WORK REQUEST: The material below must be retyped in full, with every line kept exactly as it is.

LISTED RECORDS:
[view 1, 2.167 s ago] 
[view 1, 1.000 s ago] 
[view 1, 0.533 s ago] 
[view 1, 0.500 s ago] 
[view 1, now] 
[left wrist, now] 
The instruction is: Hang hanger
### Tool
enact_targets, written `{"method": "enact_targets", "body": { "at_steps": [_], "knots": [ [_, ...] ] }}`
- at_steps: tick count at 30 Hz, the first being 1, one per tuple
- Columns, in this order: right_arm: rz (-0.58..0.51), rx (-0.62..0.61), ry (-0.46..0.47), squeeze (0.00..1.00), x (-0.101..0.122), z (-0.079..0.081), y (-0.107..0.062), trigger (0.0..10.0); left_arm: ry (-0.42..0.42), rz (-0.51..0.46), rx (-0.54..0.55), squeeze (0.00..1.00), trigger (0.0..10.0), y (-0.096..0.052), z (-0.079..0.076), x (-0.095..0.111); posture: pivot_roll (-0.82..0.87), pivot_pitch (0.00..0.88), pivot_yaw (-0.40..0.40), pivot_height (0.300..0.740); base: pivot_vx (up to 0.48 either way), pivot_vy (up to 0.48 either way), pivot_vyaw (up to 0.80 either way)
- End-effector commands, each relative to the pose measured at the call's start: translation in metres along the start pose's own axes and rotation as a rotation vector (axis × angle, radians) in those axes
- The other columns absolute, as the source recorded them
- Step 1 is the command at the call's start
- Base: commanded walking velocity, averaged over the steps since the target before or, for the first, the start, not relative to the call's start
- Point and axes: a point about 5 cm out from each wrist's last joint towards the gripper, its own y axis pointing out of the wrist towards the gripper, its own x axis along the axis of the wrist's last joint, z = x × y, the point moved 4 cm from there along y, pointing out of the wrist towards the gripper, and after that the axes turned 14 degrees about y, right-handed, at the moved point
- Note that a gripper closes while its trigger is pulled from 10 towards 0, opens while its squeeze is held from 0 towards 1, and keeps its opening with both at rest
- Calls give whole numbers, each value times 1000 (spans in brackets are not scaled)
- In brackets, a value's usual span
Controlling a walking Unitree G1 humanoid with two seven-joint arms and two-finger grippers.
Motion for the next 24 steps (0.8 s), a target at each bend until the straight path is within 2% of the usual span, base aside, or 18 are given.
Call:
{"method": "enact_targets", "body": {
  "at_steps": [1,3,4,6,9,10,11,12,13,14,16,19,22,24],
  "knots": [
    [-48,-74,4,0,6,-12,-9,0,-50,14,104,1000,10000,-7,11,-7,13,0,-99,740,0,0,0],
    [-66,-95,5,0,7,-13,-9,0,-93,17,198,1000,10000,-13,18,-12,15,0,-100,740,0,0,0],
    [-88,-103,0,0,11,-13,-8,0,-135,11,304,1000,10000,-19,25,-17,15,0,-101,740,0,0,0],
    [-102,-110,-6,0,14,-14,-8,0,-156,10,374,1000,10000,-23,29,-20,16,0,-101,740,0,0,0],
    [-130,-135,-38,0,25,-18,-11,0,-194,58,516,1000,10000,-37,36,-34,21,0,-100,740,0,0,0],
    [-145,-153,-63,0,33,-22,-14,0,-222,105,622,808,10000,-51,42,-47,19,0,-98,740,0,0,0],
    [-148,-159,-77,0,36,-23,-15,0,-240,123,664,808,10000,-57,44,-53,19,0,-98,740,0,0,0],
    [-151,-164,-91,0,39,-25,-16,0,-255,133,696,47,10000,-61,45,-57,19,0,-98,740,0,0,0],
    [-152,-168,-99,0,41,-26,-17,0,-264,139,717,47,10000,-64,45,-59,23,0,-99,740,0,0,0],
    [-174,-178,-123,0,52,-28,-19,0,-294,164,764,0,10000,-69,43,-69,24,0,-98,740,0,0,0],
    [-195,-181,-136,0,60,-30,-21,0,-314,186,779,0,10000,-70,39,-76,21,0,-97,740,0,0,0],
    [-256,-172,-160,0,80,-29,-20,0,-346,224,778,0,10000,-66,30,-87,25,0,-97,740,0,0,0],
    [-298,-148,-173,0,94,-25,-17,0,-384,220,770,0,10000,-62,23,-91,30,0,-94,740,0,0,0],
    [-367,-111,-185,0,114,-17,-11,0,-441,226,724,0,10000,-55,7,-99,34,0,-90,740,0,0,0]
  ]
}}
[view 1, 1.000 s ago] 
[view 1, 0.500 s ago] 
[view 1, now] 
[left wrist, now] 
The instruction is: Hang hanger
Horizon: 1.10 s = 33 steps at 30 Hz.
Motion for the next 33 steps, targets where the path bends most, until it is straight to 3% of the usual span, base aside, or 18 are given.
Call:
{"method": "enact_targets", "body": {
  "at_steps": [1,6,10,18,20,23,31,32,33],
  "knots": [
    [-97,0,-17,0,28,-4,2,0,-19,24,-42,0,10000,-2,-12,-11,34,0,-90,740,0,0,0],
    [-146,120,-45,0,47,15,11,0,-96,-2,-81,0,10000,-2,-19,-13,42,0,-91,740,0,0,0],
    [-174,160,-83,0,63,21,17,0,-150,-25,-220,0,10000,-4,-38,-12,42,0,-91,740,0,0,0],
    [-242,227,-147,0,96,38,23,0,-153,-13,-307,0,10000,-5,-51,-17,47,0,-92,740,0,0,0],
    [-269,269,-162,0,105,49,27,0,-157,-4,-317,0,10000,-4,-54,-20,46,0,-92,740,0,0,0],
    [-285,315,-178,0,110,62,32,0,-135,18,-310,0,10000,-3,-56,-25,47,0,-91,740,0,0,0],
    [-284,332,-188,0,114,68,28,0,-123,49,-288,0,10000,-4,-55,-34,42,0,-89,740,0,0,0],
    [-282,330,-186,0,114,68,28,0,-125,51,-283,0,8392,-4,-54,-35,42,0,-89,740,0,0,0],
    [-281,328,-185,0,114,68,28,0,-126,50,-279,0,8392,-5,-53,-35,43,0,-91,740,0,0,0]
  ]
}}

WORKED SOLUTION:
[view 1, 2.167 s ago] 
[view 1, 1.000 s ago] 
[view 1, 0.533 s ago] 
[view 1, 0.500 s ago] 
[view 1, now] 
[left wrist, now] 
The instruction is: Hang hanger
### Tool
enact_targets, written `{"method": "enact_targets", "body": { "at_steps": [_], "knots": [ [_, ...] ] }}`
- at_steps: tick count at 30 Hz, the first being 1, one per tuple
- Columns, in this order: right_arm: rz (-0.58..0.51), rx (-0.62..0.61), ry (-0.46..0.47), squeeze (0.00..1.00), x (-0.101..0.122), z (-0.079..0.081), y (-0.107..0.062), trigger (0.0..10.0); left_arm: ry (-0.42..0.42), rz (-0.51..0.46), rx (-0.54..0.55), squeeze (0.00..1.00), trigger (0.0..10.0), y (-0.096..0.052), z (-0.079..0.076), x (-0.095..0.111); posture: pivot_roll (-0.82..0.87), pivot_pitch (0.00..0.88), pivot_yaw (-0.40..0.40), pivot_height (0.300..0.740); base: pivot_vx (up to 0.48 either way), pivot_vy (up to 0.48 either way), pivot_vyaw (up to 0.80 either way)
- End-effector commands, each relative to the pose measured at the call's start: translation in metres along the start pose's own axes and rotation as a rotation vector (axis × angle, radians) in those axes
- The other columns absolute, as the source recorded them
- Step 1 is the command at the call's start
- Base: commanded walking velocity, averaged over the steps since the target before or, for the first, the start, not relative to the call's start
- Point and axes: a point about 5 cm out from each wrist's last joint towards the gripper, its own y axis pointing out of the wrist towards the gripper, its own x axis along the axis of the wrist's last joint, z = x × y, the point moved 4 cm from there along y, pointing out of the wrist towards the gripper, and after that the axes turned 14 degrees about y, right-handed, at the moved point
- Note that a gripper closes while its trigger is pulled from 10 towards 0, opens while its squeeze is held from 0 towards 1, and keeps its opening with both at rest
- Calls give whole numbers, each value times 1000 (spans in brackets are not scaled)
- In brackets, a value's usual span
Controlling a walking Unitree G1 humanoid with two seven-joint arms and two-finger grippers.
Motion for the next 24 steps (0.8 s), a target at each bend until the straight path is within 2% of the usual span, base aside, or 18 are given.
Call:
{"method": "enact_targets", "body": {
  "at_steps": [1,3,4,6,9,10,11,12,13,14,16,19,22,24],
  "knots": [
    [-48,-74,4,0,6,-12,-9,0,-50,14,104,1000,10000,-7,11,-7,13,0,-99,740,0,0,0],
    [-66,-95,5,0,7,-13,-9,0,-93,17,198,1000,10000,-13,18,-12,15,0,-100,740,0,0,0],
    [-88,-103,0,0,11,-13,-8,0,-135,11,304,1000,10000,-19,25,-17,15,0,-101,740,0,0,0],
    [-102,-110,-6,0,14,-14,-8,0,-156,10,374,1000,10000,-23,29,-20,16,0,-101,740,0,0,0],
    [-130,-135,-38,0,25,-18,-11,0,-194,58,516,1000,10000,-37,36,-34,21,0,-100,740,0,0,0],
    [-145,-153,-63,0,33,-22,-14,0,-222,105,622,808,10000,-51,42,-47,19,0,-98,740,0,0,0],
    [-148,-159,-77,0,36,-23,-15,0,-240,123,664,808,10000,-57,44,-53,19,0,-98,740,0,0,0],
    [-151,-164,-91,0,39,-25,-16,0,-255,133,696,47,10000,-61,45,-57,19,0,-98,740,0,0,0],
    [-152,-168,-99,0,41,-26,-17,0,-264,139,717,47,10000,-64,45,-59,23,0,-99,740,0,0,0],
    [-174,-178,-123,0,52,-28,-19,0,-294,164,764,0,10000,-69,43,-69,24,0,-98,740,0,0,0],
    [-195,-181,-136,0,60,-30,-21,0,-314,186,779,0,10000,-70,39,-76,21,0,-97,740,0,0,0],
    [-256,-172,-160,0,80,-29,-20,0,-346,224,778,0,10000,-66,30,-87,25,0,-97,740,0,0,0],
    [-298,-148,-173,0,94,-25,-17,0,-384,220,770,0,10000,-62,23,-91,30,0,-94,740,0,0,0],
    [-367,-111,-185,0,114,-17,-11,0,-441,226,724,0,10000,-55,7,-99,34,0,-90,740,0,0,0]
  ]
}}
[view 1, 1.000 s ago] 
[view 1, 0.500 s ago] 
[view 1, now] 
[left wrist, now] 
The instruction is: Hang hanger
Horizon: 1.10 s = 33 steps at 30 Hz.
Motion for the next 33 steps, targets where the path bends most, until it is straight to 3% of the usual span, base aside, or 18 are given.
Call:
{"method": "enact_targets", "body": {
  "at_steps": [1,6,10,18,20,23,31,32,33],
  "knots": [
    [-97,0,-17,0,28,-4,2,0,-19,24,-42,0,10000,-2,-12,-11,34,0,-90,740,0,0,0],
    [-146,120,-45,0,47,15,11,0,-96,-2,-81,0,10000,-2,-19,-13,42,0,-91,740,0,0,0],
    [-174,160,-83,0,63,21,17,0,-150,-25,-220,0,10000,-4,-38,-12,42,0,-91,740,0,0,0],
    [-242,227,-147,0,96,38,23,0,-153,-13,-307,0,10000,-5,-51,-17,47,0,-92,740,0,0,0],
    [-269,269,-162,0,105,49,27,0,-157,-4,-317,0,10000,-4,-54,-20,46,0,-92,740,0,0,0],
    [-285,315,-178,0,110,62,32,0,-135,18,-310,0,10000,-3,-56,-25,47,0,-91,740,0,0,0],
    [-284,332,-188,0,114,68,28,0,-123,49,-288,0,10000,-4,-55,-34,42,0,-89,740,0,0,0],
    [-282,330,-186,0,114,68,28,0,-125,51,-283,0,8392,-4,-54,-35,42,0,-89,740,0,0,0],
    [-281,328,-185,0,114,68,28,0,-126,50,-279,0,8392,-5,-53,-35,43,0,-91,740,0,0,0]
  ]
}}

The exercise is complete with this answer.